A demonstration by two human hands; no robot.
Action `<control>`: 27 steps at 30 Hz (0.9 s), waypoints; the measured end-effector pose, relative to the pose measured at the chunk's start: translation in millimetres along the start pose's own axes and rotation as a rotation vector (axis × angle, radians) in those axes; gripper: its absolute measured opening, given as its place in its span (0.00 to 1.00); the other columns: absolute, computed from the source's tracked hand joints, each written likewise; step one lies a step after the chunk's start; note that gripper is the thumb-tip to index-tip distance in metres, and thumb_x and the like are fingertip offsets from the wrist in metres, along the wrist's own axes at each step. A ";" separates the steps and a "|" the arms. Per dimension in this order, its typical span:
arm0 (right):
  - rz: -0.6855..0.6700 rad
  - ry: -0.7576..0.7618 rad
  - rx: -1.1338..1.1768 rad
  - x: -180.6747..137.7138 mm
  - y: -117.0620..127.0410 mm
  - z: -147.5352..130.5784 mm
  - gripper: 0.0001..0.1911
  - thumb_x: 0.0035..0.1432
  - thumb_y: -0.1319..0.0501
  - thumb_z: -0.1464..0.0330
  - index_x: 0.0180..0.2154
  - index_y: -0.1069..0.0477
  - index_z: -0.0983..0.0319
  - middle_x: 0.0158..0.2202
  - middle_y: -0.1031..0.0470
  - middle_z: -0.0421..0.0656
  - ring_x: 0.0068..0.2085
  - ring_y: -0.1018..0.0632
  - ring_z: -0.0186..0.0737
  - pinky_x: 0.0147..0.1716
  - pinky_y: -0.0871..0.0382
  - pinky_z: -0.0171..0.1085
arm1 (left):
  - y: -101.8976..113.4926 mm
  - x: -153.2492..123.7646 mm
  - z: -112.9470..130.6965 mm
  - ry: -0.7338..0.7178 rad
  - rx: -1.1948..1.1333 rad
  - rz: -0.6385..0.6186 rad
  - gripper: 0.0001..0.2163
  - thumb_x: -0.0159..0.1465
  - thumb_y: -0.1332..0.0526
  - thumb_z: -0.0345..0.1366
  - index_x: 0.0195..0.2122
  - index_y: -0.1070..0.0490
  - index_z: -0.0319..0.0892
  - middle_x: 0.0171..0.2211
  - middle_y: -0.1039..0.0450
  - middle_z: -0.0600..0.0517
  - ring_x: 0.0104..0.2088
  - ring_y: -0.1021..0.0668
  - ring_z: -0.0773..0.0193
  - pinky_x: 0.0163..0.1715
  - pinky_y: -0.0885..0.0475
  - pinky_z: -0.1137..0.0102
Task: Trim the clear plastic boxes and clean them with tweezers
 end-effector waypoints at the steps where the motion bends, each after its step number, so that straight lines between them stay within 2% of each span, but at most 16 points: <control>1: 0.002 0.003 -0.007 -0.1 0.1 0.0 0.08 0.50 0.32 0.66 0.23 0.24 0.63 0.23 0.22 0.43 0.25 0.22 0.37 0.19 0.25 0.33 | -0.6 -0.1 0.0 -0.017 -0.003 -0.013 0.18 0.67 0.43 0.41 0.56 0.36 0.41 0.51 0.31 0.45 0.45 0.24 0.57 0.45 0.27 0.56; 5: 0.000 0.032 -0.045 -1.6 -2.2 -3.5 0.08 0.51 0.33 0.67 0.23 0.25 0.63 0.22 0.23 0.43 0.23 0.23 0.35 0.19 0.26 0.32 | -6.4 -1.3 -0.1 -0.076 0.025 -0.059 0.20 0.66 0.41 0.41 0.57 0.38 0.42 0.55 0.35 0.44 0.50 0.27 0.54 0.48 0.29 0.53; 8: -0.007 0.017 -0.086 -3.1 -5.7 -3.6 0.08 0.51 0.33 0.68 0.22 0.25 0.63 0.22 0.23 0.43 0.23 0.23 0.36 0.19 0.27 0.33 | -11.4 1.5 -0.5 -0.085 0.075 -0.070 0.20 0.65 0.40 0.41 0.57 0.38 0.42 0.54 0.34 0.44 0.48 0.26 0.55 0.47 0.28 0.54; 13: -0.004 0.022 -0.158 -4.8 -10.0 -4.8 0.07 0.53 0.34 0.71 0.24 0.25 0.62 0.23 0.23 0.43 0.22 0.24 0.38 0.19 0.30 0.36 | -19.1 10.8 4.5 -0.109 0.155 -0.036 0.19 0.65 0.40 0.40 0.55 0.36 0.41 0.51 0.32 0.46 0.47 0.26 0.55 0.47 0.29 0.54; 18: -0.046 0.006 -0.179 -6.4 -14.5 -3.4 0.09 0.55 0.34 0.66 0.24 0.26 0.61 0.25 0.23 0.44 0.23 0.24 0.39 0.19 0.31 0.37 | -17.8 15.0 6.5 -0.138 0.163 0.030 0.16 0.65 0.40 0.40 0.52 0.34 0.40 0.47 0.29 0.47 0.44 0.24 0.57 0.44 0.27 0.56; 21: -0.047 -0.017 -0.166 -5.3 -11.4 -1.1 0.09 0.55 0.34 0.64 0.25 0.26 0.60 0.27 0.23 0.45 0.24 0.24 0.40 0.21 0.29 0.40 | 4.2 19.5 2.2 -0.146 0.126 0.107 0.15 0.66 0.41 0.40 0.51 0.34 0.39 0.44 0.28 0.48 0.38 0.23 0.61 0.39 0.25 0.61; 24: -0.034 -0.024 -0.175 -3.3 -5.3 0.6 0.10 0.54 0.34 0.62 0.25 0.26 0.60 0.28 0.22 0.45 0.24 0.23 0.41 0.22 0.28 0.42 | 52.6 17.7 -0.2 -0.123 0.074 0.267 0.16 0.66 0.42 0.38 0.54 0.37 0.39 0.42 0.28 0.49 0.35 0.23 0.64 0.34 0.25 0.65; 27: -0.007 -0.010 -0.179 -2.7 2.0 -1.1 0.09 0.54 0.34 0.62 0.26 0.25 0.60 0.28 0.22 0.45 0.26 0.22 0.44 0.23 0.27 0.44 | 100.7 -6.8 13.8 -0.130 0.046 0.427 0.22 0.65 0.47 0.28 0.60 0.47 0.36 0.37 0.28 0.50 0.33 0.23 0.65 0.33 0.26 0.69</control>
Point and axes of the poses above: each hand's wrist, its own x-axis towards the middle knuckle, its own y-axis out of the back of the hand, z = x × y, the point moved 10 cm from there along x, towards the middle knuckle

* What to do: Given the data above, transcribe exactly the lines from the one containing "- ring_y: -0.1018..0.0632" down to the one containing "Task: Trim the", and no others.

* Solution below:
  - ring_y: -0.1018..0.0632
  - ring_z: -0.0186..0.0737
  - pinky_x: 0.0147..0.1716
  - pinky_y: -0.0871..0.0382
  - pinky_z: -0.0171..0.1085
arm1 (left):
  - y: -101.8976..113.4926 mm
  - x: -153.2492..123.7646 mm
  - z: -112.9470..130.6965 mm
  - ry: -0.7338..0.7178 rad
  - rx: -1.1948..1.1333 rad
  - rz: -0.6385..0.6186 rad
  - gripper: 0.0001..0.2163
  - thumb_x: -0.0159..0.1465
  - thumb_y: -0.1332..0.0526
  - thumb_z: -0.0345..0.1366
  - index_x: 0.0195..0.2122
  - index_y: -0.1070..0.0490
  - index_z: -0.0319..0.0892
  - middle_x: 0.0171..0.2211
  - middle_y: -0.1039..0.0450
  - middle_z: -0.0600..0.0517
  - ring_x: 0.0104..0.2088
  - ring_y: -0.1021..0.0668
  - ring_z: -0.0773..0.0193
  - pinky_x: 0.0163..0.1715
  - pinky_y: -0.0885..0.0475
  - pinky_z: -0.1137..0.0102
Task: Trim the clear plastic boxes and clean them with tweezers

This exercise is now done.